Enfin, un discours a plusieurs vies : une fois prononcé, il pourra être repris dans la presse, sur les réseaux sociaux, sur le site de la collectivité ; sa structure et le fonds pourront servir de base pour la stratégie de communication sur le sujet ; certains éléments pourront même être réutilisés dans des discours à venir, afin d’assurer la cohérence et la lisibilité à moyen terme de la parole de l’élu ou de la collectivité.

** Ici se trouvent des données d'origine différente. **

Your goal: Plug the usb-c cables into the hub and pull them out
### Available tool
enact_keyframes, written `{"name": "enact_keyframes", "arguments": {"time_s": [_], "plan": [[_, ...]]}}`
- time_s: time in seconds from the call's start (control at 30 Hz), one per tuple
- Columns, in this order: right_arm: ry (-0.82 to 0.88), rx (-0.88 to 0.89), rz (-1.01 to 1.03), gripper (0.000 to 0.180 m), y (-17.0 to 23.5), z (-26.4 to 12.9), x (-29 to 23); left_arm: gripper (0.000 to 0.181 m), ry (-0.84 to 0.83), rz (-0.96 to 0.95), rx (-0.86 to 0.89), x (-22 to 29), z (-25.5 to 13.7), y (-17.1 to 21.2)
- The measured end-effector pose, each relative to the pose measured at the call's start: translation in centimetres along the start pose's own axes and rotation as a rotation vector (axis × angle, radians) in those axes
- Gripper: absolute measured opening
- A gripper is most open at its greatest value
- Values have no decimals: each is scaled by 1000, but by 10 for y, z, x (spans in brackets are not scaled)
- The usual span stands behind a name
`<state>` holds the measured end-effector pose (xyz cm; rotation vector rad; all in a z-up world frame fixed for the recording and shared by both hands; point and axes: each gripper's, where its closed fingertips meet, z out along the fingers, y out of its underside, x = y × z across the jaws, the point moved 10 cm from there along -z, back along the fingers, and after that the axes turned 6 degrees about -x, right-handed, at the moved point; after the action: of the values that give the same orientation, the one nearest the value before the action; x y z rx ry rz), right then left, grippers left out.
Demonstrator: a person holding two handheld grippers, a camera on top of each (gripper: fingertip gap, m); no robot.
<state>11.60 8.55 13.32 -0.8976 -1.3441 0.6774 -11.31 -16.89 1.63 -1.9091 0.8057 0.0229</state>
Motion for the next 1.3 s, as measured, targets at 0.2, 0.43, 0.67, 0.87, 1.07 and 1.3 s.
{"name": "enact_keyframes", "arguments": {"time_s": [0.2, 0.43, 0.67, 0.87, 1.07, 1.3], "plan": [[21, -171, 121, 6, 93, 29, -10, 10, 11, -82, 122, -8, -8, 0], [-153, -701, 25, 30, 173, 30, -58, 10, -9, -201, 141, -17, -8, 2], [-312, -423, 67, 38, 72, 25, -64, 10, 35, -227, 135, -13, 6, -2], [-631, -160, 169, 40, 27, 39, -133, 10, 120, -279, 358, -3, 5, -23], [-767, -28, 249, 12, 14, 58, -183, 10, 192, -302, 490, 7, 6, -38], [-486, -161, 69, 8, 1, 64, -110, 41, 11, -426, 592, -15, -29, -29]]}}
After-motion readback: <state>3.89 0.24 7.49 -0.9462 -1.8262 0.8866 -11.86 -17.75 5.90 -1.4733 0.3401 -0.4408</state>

Le temps qui y aura été consacré sera donc d’autant moins du temps perdu.

Cadre et étapes de la rédaction d’un discours

Le temps manque souvent pour la rédaction d’un discours, en particulier en situation de crise. Dans la mesure du possible, il faut donc veiller à se laisser un peu de temps ou à anticiper le plus possible, en ayant une base d’éléments de langage prêts sur les principaux sujets, notamment pour les situations d’urgence. Il faut également, avant de commencer à rédiger, prendre la distance nécessaire pour s’assurer que le discours que vous concevez répond bien à l’ensemble des besoins : ceux de l’orateur bien sûr, mais également ceux du public -et de l’organisateur.

Pour répondre à ces besoins, il faut identifier et maîtriser trois types d’éléments.

Des éléments extérieurs, qui tiennent à l’environnement du discours :

  • les conditions du discours :  public, format, reprise éventuelle ;
  • le contexte du discours : sujets brûlants, relations avec l’assistance, période du mandat ;
  • les contraintes : essentiellement le temps, de préparation comme de parole, et éventuellement la langue ou le cadre particulièrement technique de l’événement ;

Des éléments tenant à l’orateur lui-même :

  • ses enjeux : porter une annonce, établir un rapport de force, maintenir un rituel ;
  • ses positions : accord ou désaccord avec l’auditoire ou les autres orateurs, légitimité sur le sujet ;
  • ses habitudes : texte écrit ou éléments brefs, style et aisance à l’oral ;

Des éléments tenant au texte lui-même, à ce qu’il doit apporter à l’orateur pour répondre aux attentes de l’extérieur :

  • les arguments , en fonction des enjeux et des positions, qui détermineront le fond du discours ;
  • les ressources, en fonction des habitude et des conditions, qui détermineront la forme du discours.

L’ensemble de ces éléments interviennent à plusieurs moments dans la préparation d’un discours. Il convient de prendre une à une les étapes -un peu schématisées- de la rédaction d’un discours : le diagnostic, la définition du message, la rédaction d’un projet, le discours final, et son exploitation postérieure.